# Rereading hacker news, April 2009 – Sep 2011

April 2009 to September 2011 was my first absent period of tech. In this time I spent most of my time with economics and politics. I want to make up the leeway by reading good articles which I missed back then.

I decided to use hacker news as my source in the hope that most good articles were posted here.

The first thing that surprised me how few concrete tech articles are in the top ones. Most of the stuff are gimmicks or ‘feels’ stories so far. Also a ton of news articles which isn’t surprising. The most surprising fact was that the best articles in my opinion were the mildly popular ones. I read about 1500 headlines, skimmed about 150 articles and these were the most interesting things I found:

This is a beautiful post which shows how important randomization is in cryptography.

Jerry didn’t seem to care. I was confused. I was showing him technology that extracted the maximum value from search traffic, and he didn’t care? I couldn’t tell whether I was explaining it badly, or he was just very poker faced.

n.c.

I remember telling David Filo in late 1998 or early 1999 that Yahoo should buy Google, because I and most of the other programmers in the company were using it instead of Yahoo for search. He told me that it wasn’t worth worrying about. Search was only 6% of our traffic, and we were growing at 10% a month. It wasn’t worth doing better.

n.c.

But they had the most opaque obstacle in the world between them and the truth: money. As long as customers were writing big checks for banner ads, it was hard to take search seriously.

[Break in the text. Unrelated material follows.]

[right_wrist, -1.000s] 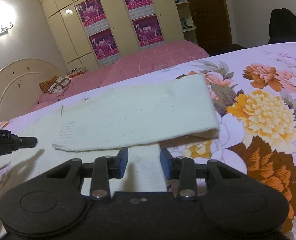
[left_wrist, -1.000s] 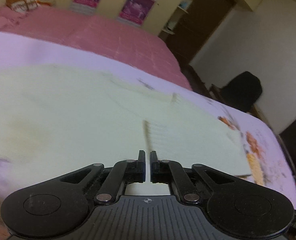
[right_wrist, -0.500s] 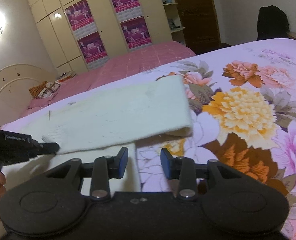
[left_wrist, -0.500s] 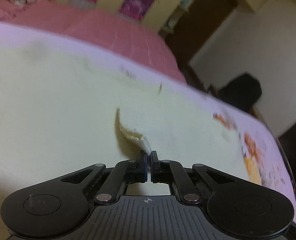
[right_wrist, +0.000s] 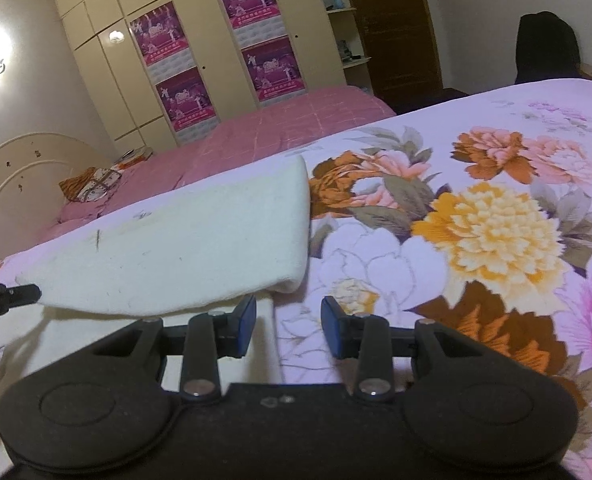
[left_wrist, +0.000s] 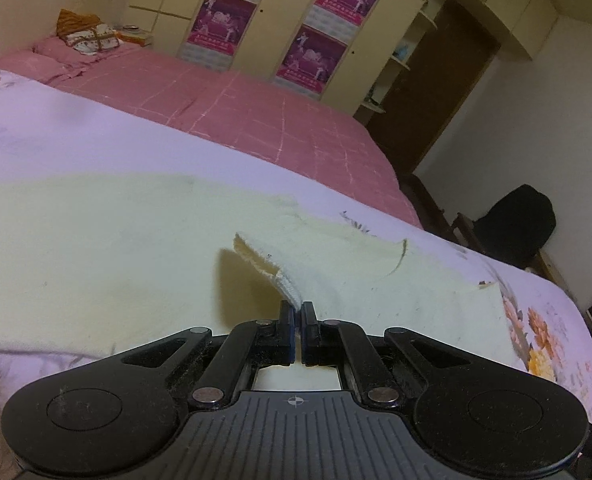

This is a great insight. Some call it the golden cage. You feel so good that you don’t care about possible threats anymore.

That’s why Yahoo as a company has never had a sharply defined identity. The worst consequence of trying to be a media company was that they didn’t take programming seriously enough. Microsoft (back in the day), Google, and Facebook have all had hacker-centric cultures. But Yahoo treated programming as a commodity. At Yahoo, user-facing software was controlled by product managers and designers. The job of programmers was just to take the work of the product managers and designers the final step, by translating it into code.

n.c.

In the software business, you can’t afford not to have a hacker-centric culture.

Your usefulness as a developer is only indirectly related to your ability to code. There are bona fide geniuses working in poverty and obscurity, there are utterly mediocre programmers doing amazingly useful and important work. Github is overflowing with brilliant, painstaking solutions to problems that just don’t matter. Your most important skill as a developer is choosing what to work on. It doesn’t matter how lousy a programmer you are, you can still transform an industry by simple merit of being the first person to seriously write software for it. Don’t spend good years of your life writing the next big social network or yet another bloody blogging engine. Don’t be That Guy.

Perfect.

Nifty trick. It could be especially interesting in combination to longer articles.

Lots of threads about the decline of HN:

I talked with Ward Cunningham once about this – any good community helps you to grow, but after a time you outgrow it. Perhaps they should be like a book – you read them, and then after that you dip into them for a bit, then less often, and eventually you don’t pick them up again.

I experienced that myself quite some times. You just outgrow communities over time. While some are great for beginners you’ll get annoyed after some time not progressing and then you start switching your community.

But there are also many valueless comments that nevertheless get upvotes, and there’s definitely a more snarky feel. I’ve felt myself being dragged into that at times and had to pull myself back. That didn’t used to happen.

See Reddit or every publicity in general.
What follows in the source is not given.